All the figures are highly schematic and not necessarily to scale, and they show only those parts which are necessary in order to elucidate the invention, other parts being omitted or merely suggested.
Fig. 1 shows an annular barrier 1 in its expanded state in an annulus 103 between a first well tubular metal structure 3a and an inner face 4 of a borehole 5 for providing zone isolation between a first zone 101 and a second zone 102 of the annulus. The annular barrier 1 has a first axial extension 2 along which it extends along the longitudinal extension of the well tubular metal structure 3a and the borehole 5. The annular barrier 1 comprises a tubular metal part 6 for mounting as part of the first well tubular metal structure 3a. The tubular metal part 6 has an outer face 7 facing the inner face 4 of the borehole 5. The annular barrier 1 further comprises an expandable metal sleeve 8 surrounding the tubular metal part 6 and having an outer face 9 facing towards the inner face 4 of the borehole 5 and an inner face 10 facing the outer face 7 of the tubular metal part. The expandable metal sleeve 8 has a second axial extension 22 along the first axial extension representing the length of the expandable metal sleeve. Each end 31, 32 of the expandable metal sleeve 8 is connected with the tubular metal part 6 for enclosing an annular space 11 between the expandable metal sleeve and the tubular metal part. An expansion opening 12 is arranged in the tubular metal part 6 through which fluid may enter the annular space 11 in order to expand the expandable metal sleeve 8. The annular barrier further comprises a eutectic material 14 which in a first condition is arranged on the outer face 7 of the tubular metal part 6 in a first axial position 51 different from the second axial extension 22 of the expandable metal sleeve 8 along the first axial extension 2, so that the eutectic material 14 is arranged outside the annular space 11 and the expandable metal sleeve.

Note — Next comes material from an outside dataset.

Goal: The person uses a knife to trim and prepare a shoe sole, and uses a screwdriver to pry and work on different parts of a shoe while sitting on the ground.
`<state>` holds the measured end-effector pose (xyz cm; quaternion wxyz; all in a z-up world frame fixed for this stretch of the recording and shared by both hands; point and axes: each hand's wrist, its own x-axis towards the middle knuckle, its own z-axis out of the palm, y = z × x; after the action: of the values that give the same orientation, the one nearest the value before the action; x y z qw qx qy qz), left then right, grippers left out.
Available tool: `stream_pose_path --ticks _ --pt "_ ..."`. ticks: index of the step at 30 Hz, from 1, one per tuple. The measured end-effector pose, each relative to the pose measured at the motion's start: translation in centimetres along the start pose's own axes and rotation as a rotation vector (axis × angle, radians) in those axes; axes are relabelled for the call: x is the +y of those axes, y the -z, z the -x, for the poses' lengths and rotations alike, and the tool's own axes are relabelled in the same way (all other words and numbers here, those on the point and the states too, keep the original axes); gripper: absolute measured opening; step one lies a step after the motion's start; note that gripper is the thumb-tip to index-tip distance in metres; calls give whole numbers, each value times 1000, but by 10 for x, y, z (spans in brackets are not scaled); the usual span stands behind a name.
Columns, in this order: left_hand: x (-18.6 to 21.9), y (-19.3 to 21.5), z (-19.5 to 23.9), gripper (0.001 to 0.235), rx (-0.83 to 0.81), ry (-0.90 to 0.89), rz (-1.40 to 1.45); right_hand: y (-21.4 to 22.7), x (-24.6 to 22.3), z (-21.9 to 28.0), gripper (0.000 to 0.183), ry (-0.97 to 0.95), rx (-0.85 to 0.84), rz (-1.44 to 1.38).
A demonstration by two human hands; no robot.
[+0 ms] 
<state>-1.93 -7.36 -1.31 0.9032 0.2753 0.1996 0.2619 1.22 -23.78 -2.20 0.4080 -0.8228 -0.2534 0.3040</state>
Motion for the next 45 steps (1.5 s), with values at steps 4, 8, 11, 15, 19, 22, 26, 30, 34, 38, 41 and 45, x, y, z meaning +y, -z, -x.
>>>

By having eutectic material 14 arranged on the outer face 7 of the tubular metal part 6, the sealing ability of the annular barrier 1 can easily be re-established by heating the eutectic material as then the eutectic material changes condition to a flowable condition and re-arranges itself between the expandable metal sleeve 8 and the borehole 5, and as the eutectic material changes condition to a solid state, the volume of the eutectic material enlarges and provides a new proper seal. The flowable or even liquified eutectic material 14 is thus able to enter smaller gaps than when the eutectic material is in its solid state, and upon solidification the eutectic material increases in volume and fills up the gap even better. Thus, an annular barrier having such eutectic material is suitable for implementation into a salt formation as the annular barrier is then still able to provide a proper seal even after some time when the salt formation has enlarged.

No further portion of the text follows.